The Sensex today is up by around 185 points (1.0%), while the NSE-Nifty is up by around 50 points (0.9%). Mid and small cap stocks have opened in the green as well with BSE Mid Cap and BSE Small Cap indices up by around 0.7% each. The rupee is trading at Rs 55.65 to the US dollar.
Barring Gujarat Gas and Jindal Drill Ltd., all Energy stocks have opened the day on a positive note with Chennai Petroleum Corporation Ltd (CPCL) and Bharat Petroleum Corporation Ltd (BPCL) leading the pack of gainers. As per a leading financial daily, Oil and Natural Gas Corporation Ltd's subsidiary ONGC Videsh Ltd (OVL) has agreed to buy US energy giant ConocoPhillips' 8.4% stake in the Kashagan oilfield in Kazakhstan's Caspian Sea area for $5 billion. The deal would mark the biggest overseas acquisition by ONGC's overseas investment arm. Both ONGC and ConocoPhillips have said that they hope to complete the deal in the first half of 2013. However, the industry sources believe that this will take much longer.
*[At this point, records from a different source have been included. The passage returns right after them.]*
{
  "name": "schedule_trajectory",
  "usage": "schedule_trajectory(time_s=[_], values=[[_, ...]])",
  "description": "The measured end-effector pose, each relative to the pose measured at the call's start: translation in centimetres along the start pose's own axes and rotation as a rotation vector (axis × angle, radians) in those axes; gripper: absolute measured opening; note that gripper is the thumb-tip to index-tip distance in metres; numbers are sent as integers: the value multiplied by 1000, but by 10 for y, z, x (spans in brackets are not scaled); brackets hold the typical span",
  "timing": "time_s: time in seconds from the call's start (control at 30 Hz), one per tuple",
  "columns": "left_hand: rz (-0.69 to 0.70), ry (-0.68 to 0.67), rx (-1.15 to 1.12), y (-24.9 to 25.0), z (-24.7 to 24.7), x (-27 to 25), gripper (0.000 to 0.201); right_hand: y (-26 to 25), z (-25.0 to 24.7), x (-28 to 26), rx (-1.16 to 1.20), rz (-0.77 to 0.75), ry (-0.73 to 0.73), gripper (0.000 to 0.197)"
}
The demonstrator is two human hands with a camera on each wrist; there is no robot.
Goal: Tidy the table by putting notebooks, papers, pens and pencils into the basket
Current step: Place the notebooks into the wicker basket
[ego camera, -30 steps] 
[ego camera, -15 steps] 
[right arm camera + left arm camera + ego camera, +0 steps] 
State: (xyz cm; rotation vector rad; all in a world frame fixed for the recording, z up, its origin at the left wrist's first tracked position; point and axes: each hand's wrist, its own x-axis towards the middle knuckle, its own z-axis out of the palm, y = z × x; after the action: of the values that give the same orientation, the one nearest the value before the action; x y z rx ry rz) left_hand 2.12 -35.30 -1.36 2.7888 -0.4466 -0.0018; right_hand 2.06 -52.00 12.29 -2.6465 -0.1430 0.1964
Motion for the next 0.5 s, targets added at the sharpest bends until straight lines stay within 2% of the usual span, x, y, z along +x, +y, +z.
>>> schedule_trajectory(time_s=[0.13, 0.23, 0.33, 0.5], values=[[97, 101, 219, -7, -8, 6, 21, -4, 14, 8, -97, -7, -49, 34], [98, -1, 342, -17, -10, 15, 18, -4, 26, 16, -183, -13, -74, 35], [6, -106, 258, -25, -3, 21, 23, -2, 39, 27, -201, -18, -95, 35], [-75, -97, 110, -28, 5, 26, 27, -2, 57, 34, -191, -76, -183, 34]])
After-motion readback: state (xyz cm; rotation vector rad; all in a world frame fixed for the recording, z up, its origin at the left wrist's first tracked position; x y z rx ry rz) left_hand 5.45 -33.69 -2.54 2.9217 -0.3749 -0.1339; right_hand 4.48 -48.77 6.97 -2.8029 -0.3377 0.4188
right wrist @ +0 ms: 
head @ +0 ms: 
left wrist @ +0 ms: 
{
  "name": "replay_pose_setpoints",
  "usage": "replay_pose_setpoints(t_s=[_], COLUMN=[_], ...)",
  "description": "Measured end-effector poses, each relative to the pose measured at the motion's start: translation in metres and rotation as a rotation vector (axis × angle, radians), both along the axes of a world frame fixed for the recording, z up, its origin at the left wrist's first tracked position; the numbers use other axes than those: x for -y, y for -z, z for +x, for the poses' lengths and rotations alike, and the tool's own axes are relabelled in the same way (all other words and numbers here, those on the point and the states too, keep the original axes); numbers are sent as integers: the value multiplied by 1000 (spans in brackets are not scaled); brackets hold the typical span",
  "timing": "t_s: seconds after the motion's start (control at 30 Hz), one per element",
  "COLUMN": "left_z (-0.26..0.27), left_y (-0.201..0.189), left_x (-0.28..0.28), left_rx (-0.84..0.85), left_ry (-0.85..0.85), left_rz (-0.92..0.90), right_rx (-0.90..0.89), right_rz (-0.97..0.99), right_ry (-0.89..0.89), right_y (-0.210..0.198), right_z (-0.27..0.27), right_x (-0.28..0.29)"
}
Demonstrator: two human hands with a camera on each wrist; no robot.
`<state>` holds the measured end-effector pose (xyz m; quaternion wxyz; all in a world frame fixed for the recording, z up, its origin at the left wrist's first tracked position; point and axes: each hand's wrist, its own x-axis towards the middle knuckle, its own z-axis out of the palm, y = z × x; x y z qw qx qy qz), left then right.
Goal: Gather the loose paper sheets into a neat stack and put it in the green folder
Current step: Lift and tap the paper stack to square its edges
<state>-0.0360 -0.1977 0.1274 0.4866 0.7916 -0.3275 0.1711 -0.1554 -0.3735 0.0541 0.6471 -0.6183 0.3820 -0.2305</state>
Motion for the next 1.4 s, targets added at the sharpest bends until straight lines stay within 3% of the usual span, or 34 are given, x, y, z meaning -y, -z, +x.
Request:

The deal would be considered done only after the governments of both Kazakhstan and India approve it and some of the partners in the consortium operating the field give up their pre-emption right. The acquisition is likely to add an average annual production of about 1 million tonnes (MT) of oil for OVL for a period of over 25 years, with a peak of about 1.6 MT. As per the company, this would increase during the second and third phases of development.
Barring Ruchi Soya Industries and VST Industries Ltd, Food stocks have opened the day on a positive note with Golden Tobacco Ltd and GlaxoSmithKline Consumer Healthcare Ltd leading the gains. As per a leading financial daily, the drugmaker GlaxoSmithKline Plc will buy upto an additional 8 % stake in India's GlaxoSmithKline Consumer Healthcare Ltd for about US$940 m by paying Rs 3,900 per share in an open offer. The price offers a premium of 28 % to the stock's Friday closing price. The move aims to deepen GSK's footprints in the emerging markets and non-prescription consumer health. This will help it to reduce its reliance on traditional prescription drug markets in Western economies where sales are slowing. Post the offer, GSK's stake in the Indian consumer products arm will rise to 75 % from 43.2 %. As per Indian regulations, controlling shareholders can own up to a maximum 75 % in a listed company without having to make an offer for the remaining 25 % stake, which has to be in public hands for the company to remain listed. GSK said it does not plan to de-list the Indian unit. The offer period for Indian deal will begin in January.